I think you’re going for the most trivial interpretation instead of trying to explore interesting/unique aspects of the setup. (Not implying any blame. And those “interesting” aspects may not actually exist.) I’m not good at math, but not that bad to not know the most basic 101 idea of multiplying utilities by probabilities.
I’m trying to construct a situation (X) where the normal logic of probability breaks down, because each possibility is embodied by a real person and all those persons are in a conflict with each other.
Maybe it’s impossible to construct such situation, for example because any normal situation can be modeled the same way (different people in different worlds who don’t care about each other or even hate each other). But the possibility of such situation is an interesting topic we could explore.
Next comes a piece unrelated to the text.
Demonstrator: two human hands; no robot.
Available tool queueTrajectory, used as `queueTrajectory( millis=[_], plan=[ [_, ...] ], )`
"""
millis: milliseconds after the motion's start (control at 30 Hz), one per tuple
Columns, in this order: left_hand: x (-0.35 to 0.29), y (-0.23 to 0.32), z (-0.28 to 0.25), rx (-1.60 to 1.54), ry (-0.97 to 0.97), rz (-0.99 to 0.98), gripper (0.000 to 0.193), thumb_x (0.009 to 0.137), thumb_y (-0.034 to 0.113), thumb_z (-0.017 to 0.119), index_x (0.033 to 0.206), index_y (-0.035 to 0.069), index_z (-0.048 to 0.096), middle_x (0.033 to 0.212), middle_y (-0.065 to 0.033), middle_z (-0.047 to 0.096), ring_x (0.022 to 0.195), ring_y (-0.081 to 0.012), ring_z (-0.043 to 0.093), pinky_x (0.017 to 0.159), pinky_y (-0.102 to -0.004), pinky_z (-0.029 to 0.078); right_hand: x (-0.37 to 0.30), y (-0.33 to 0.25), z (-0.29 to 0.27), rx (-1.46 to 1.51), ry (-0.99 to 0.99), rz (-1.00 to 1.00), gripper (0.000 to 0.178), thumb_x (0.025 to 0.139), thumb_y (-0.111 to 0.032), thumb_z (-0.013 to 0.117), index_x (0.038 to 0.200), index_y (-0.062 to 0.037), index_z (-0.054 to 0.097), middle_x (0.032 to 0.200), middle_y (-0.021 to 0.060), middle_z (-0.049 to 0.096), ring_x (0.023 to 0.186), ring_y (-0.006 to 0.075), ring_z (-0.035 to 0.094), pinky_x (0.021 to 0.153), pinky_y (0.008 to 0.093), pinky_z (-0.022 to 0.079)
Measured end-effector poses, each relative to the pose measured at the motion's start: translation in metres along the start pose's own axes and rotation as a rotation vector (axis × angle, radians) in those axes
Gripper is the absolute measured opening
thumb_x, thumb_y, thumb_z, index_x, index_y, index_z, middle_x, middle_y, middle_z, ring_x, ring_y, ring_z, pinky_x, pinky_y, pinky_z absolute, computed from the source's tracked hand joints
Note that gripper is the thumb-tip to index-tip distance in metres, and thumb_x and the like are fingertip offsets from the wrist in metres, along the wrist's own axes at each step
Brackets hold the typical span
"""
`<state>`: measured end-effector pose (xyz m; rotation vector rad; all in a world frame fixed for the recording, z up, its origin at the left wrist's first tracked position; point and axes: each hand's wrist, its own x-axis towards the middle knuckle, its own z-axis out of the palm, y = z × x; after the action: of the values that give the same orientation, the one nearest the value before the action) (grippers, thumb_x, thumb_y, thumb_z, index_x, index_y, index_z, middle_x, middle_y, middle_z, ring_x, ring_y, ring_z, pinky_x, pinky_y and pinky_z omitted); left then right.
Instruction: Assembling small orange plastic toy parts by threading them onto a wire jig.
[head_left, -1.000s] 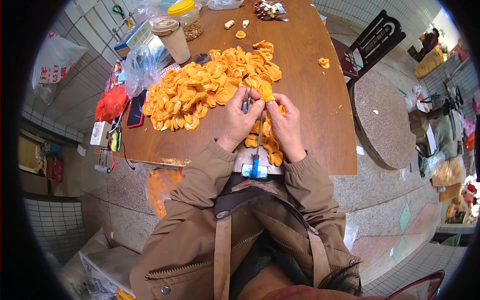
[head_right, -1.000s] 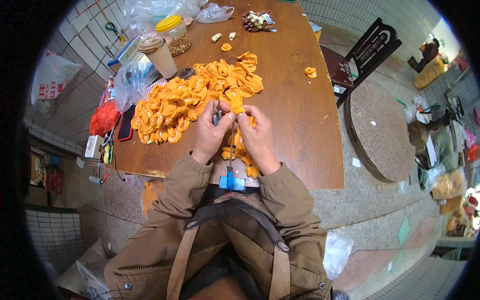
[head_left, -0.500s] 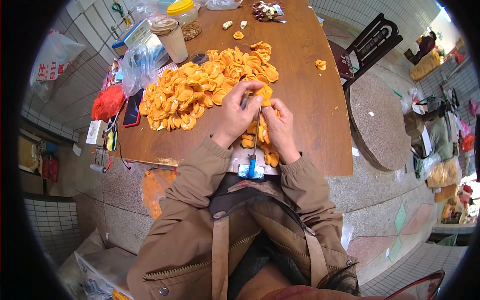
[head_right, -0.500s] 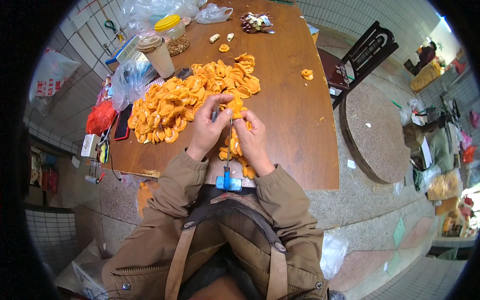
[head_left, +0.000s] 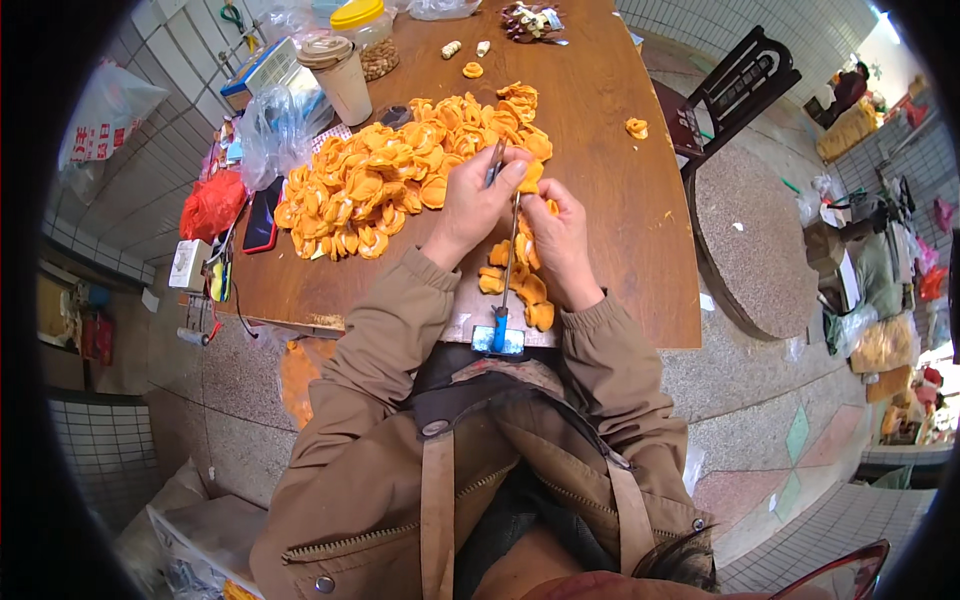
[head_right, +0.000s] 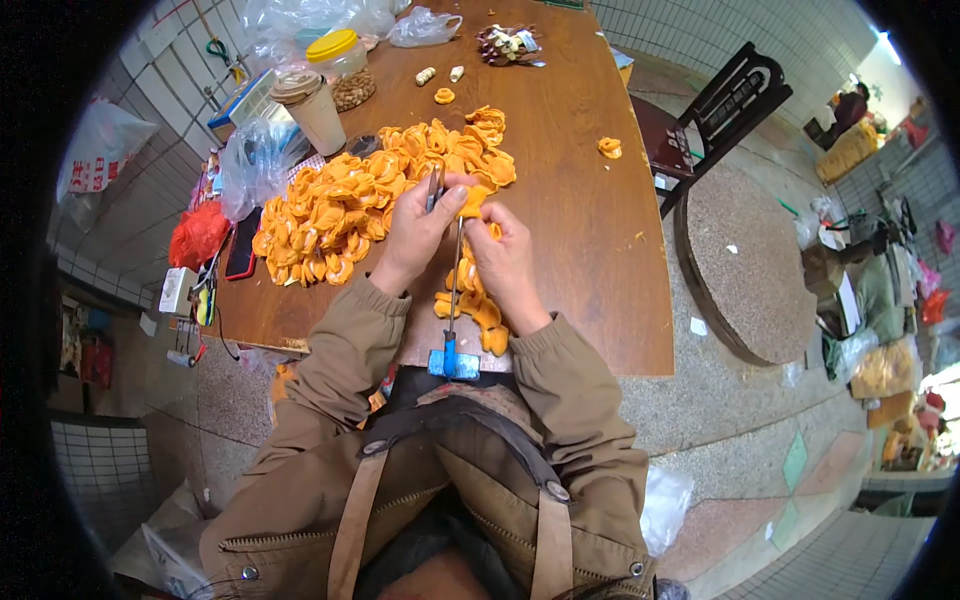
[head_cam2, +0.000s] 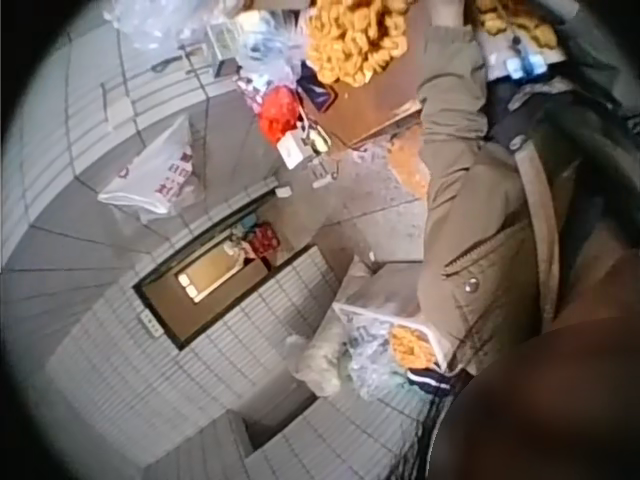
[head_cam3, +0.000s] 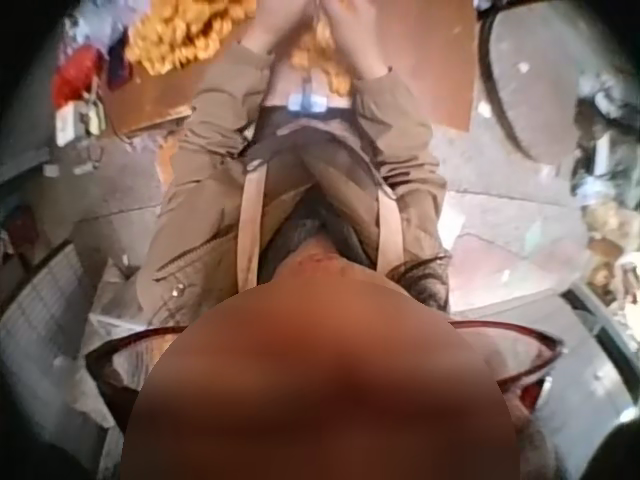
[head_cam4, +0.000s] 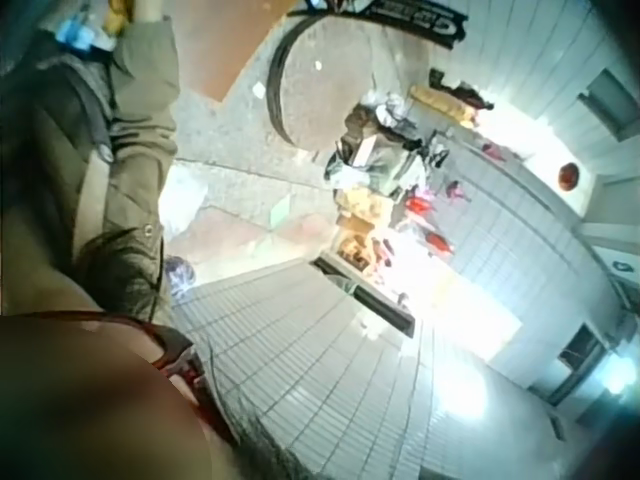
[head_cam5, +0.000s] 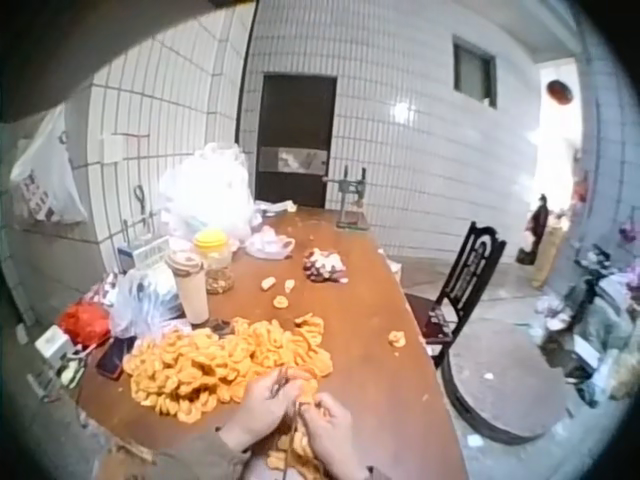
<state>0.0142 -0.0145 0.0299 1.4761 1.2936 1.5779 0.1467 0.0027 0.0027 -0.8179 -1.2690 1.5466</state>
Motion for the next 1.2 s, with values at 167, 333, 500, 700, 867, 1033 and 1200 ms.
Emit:
queueTrajectory(
  millis=[167,333,500,700,867,1033,1200],
  plan=[
    [-0.027,-0.013,-0.003,-0.045,0.000,-0.203,0.027,0.089,0.012,0.059,0.113,0.002,0.060,0.096,-0.0045,0.064,0.077,-0.0092,0.054,0.069,-0.0214,0.043,-0.017,0.009,-0.004,-0.084,-0.030,-0.018,0.008,0.084,-0.008,0.058,0.086,-0.0013,0.062,0.073,0.0016,0.059,0.066,0.0104,0.050,0.062,0.0223,0.042],
    [-0.019,0.007,0.010,0.132,0.125,0.191,0.022,0.091,0.016,0.059,0.109,0.004,0.061,0.089,-0.0007,0.060,0.074,-0.0074,0.049,0.067,-0.0196,0.040,-0.020,-0.001,0.000,-0.236,0.072,-0.163,0.006,0.083,-0.007,0.059,0.085,-0.0015,0.062,0.074,0.0017,0.060,0.066,0.0098,0.050,0.061,0.0217,0.042],
    [-0.005,0.018,0.002,0.375,-0.005,0.324,0.014,0.091,0.018,0.059,0.097,0.005,0.059,0.082,0.0011,0.055,0.071,-0.0090,0.047,0.063,-0.0211,0.040,-0.005,-0.009,0.000,-0.331,0.162,-0.379,0.005,0.082,-0.005,0.061,0.085,-0.0015,0.063,0.076,0.0025,0.062,0.066,0.0102,0.053,0.062,0.0214,0.043],
    [-0.006,-0.011,-0.013,0.022,-0.031,-0.008,0.013,0.092,0.019,0.058,0.091,0.006,0.056,0.081,0.0025,0.051,0.072,-0.0076,0.043,0.064,-0.0202,0.037,0.008,-0.015,-0.001,-0.199,0.025,-0.319,0.008,0.084,-0.003,0.062,0.092,-0.0028,0.064,0.080,0.0012,0.062,0.068,0.0078,0.052,0.061,0.0190,0.042],
    [-0.011,-0.010,-0.005,-0.131,0.055,-0.037,0.014,0.093,0.019,0.057,0.088,0.006,0.054,0.079,0.0026,0.048,0.070,-0.0076,0.041,0.065,-0.0201,0.036,0.005,-0.021,0.001,-0.296,0.011,-0.398,0.009,0.082,-0.003,0.065,0.091,-0.0031,0.065,0.083,0.0030,0.062,0.069,0.0097,0.055,0.062,0.0200,0.044],
    [-0.010,-0.009,-0.006,-0.107,0.033,0.004,0.015,0.094,0.020,0.056,0.088,0.006,0.053,0.079,0.0022,0.048,0.070,-0.0075,0.041,0.065,-0.0198,0.036,-0.003,-0.029,0.002,-0.582,0.001,-0.734,0.013,0.078,-0.003,0.069,0.090,-0.0028,0.065,0.084,0.0046,0.062,0.068,0.0115,0.055,0.062,0.0219,0.045],
    [-0.010,-0.007,-0.005,-0.112,0.000,-0.023,0.016,0.094,0.021,0.056,0.088,0.007,0.052,0.080,0.0014,0.048,0.072,-0.0082,0.041,0.066,-0.0206,0.036,-0.005,-0.024,-0.004,-0.679,0.020,-0.703,0.017,0.076,-0.004,0.071,0.091,-0.0023,0.065,0.082,0.0050,0.061,0.068,0.0123,0.055,0.060,0.0224,0.045]
  ],
)
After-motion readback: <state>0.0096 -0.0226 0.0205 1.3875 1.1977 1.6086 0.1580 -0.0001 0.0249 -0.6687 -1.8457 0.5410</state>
Here’s another attempt to construct “situation X”:
We have 100 persons.
1 person has 99% chance to get big reward and 1% chance to get nothing. If they drink.
99 persons each have 0.0001% chance to get big punishment and 99.9999% chance to get nothing.
Should a person drink? The answer “yes” is a policy which will always lead to exploiting 99 persons for the sake of 1 person. If all those persons hate each other, their implicit agreement to such policy seems strange.
Here’s an explanation of what I’d like to explore from another angle.
Imagine I have a 99% chance to get reward and 1% chance to get punishment. If I take a pill. I’ll take the pill. If we imagine that each possibility is a separate person, this decision can be interpreted in two ways:
1 person altruistically sacrifices their well-being for the sake of 99 other persons.
100 persons each think, egoistically, “I can get lucky”. Only 1 person is mistaken.
And the same is true for other situations involving probability. But is there any situation (X) which could differentiate between “altruistic” and “egoistic” interpretations?